Once you find the line with "Spatial annotation on" in the data that follows, repeat it and every line after it exactly, through the line with "(62, 239): 105".

[Collection entries]

=== Begin Enclosure ===

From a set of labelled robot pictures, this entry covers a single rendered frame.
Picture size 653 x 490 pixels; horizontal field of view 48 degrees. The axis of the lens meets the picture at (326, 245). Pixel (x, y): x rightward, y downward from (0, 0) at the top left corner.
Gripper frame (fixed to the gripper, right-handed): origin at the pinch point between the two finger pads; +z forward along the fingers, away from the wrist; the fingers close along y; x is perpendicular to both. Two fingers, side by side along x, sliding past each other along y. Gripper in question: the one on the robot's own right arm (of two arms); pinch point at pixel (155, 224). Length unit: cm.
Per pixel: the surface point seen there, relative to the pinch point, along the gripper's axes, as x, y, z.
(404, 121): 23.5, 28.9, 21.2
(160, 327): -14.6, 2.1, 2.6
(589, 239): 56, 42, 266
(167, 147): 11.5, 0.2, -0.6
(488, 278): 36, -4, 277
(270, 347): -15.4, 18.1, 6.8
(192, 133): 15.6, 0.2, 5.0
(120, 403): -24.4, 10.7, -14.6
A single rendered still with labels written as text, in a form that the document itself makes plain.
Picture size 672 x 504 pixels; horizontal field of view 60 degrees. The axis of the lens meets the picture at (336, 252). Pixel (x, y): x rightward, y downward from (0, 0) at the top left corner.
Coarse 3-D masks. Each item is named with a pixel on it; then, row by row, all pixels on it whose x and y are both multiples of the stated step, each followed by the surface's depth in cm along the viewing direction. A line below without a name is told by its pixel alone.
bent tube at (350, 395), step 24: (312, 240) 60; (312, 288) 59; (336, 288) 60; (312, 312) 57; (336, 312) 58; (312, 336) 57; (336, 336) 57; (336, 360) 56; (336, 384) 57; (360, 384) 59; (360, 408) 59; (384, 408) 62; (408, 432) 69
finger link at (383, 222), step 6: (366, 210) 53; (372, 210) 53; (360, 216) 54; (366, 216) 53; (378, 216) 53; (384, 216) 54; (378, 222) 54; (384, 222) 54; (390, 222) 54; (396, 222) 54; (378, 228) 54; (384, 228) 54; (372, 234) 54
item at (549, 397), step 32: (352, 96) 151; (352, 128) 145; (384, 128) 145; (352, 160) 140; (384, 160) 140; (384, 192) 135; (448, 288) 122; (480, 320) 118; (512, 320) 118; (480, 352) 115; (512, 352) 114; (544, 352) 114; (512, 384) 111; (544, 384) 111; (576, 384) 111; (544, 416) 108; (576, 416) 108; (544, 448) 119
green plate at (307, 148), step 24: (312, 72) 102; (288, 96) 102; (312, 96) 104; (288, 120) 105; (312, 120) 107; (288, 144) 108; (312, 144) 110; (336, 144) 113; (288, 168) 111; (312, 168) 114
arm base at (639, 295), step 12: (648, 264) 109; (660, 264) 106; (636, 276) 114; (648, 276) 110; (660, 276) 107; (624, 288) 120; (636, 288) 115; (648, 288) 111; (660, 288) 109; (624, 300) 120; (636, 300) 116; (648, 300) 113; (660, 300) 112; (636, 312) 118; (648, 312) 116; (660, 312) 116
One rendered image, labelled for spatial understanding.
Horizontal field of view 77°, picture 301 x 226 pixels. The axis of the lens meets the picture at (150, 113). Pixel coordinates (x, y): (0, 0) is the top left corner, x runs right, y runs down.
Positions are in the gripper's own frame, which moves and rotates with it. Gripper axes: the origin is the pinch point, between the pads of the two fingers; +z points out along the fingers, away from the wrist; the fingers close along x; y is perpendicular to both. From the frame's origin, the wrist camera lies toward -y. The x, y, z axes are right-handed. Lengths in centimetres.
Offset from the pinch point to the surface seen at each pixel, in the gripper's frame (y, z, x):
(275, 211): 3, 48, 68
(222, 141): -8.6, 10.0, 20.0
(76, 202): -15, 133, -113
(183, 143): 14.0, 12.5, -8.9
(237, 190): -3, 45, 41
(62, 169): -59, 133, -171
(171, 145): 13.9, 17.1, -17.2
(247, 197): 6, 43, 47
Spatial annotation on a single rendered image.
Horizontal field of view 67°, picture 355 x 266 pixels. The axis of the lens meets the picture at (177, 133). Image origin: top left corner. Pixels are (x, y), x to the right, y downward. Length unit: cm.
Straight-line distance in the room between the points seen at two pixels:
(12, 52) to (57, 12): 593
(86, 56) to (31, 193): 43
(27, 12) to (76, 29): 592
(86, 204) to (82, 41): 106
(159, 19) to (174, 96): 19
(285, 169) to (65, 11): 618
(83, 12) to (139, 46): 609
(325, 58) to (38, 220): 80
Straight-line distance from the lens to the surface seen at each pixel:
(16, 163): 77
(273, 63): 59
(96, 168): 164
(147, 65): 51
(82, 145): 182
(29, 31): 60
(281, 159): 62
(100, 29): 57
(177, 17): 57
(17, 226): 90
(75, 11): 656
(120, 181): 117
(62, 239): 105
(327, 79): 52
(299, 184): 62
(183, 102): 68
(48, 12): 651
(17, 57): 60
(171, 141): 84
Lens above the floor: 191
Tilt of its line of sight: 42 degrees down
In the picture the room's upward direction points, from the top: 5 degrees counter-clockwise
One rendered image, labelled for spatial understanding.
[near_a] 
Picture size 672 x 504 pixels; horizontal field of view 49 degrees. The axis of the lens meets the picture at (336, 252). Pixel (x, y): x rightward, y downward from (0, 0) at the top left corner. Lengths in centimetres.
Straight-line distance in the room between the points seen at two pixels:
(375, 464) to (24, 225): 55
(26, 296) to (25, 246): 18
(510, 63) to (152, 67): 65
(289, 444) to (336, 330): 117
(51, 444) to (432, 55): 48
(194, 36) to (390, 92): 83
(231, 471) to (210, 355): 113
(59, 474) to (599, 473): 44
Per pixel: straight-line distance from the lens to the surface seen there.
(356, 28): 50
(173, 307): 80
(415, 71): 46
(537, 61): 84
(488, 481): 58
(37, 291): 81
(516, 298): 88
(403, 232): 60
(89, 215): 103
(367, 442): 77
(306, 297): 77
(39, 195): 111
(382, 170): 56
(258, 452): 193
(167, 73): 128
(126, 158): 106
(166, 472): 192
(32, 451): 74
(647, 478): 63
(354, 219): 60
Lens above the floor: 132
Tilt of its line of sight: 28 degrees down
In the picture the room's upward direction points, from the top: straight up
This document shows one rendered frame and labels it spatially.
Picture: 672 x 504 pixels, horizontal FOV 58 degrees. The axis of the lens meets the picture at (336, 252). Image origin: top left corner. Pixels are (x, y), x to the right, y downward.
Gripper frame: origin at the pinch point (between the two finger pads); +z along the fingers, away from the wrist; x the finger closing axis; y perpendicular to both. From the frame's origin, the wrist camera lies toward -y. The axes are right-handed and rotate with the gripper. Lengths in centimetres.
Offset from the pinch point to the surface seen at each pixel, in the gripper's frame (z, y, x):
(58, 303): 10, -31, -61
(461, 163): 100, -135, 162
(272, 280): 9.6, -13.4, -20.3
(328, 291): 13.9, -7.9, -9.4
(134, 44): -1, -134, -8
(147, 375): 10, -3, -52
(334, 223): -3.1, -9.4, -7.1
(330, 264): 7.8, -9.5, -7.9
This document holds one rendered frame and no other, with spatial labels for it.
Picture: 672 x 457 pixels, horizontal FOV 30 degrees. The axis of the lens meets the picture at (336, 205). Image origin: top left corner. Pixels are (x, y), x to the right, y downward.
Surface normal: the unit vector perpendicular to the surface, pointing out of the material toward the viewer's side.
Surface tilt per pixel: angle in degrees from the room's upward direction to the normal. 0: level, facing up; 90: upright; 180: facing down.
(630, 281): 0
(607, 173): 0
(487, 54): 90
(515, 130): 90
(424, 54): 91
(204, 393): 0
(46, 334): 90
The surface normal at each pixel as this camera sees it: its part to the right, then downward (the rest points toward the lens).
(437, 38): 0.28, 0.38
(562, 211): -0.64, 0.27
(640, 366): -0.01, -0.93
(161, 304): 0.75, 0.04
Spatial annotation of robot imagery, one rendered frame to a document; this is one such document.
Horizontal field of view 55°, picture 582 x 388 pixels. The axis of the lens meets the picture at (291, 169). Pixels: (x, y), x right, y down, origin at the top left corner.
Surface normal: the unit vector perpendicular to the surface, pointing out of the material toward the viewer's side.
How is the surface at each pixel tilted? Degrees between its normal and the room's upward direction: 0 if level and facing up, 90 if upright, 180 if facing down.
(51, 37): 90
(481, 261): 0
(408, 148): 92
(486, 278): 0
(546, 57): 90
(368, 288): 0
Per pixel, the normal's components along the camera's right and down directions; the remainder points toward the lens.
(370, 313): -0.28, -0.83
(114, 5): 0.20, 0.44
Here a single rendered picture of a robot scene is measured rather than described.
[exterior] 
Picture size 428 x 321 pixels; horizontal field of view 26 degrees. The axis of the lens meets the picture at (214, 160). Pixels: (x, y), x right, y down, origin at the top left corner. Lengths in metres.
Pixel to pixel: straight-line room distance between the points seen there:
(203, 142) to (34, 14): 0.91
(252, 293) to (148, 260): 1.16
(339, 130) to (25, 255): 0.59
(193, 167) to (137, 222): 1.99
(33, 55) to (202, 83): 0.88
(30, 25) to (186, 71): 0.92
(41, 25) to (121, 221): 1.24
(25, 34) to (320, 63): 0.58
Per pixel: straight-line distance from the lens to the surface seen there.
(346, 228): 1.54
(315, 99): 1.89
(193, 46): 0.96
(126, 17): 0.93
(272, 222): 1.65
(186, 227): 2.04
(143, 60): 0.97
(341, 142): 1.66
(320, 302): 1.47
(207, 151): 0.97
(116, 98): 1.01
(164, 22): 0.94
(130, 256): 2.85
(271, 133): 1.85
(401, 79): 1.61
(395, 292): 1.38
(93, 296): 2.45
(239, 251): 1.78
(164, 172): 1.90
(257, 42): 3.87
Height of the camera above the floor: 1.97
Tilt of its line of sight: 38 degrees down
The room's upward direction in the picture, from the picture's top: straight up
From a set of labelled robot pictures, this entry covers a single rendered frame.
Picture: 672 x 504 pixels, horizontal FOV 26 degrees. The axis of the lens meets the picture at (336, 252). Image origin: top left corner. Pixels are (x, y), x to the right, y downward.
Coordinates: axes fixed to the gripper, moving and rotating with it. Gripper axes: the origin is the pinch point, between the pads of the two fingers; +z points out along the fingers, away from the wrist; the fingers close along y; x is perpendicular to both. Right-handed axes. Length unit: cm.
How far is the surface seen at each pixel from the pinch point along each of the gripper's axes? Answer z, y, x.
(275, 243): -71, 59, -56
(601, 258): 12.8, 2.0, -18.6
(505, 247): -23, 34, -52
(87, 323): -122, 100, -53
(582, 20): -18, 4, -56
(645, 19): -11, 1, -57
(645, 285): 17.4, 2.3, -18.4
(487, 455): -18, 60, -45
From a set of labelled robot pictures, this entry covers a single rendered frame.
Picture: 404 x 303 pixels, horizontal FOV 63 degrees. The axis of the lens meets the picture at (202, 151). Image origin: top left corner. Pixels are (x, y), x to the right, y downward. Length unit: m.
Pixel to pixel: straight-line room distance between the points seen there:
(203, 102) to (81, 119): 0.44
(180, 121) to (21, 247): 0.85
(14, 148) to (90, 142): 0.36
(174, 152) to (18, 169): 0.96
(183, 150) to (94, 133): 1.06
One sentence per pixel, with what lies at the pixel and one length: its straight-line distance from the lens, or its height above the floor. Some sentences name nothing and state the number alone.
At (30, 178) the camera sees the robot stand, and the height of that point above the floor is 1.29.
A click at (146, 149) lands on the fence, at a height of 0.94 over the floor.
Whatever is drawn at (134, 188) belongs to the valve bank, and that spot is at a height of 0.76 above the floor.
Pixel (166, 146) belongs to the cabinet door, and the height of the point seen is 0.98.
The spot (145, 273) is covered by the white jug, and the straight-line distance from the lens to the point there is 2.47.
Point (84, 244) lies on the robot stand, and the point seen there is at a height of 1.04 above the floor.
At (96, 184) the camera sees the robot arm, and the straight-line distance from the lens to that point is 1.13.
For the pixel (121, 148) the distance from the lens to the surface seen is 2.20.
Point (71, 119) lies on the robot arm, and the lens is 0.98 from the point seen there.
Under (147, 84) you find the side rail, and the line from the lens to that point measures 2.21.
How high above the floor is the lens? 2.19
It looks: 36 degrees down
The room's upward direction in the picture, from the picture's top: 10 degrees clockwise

=== End Enclosure ===

▶ [Answer box]:
Spatial annotation on a single rendered image.
Horizontal field of view 67°, picture 355 x 266 pixels. The axis of the lens meets the picture at (177, 133). Image origin: top left corner. Pixels are (x, y), x to the right, y downward. Length unit: cm.
Straight-line distance in the room between the points seen at two pixels:
(12, 52) to (57, 12): 593
(86, 56) to (31, 193): 43
(27, 12) to (76, 29): 592
(86, 204) to (82, 41): 106
(159, 19) to (174, 96): 19
(285, 169) to (65, 11): 618
(83, 12) to (139, 46): 609
(325, 58) to (38, 220): 80
Straight-line distance from the lens to the surface seen at each pixel:
(16, 163): 77
(273, 63): 59
(96, 168): 164
(147, 65): 51
(82, 145): 182
(29, 31): 60
(281, 159): 62
(100, 29): 57
(177, 17): 57
(17, 226): 90
(75, 11): 656
(120, 181): 117
(62, 239): 105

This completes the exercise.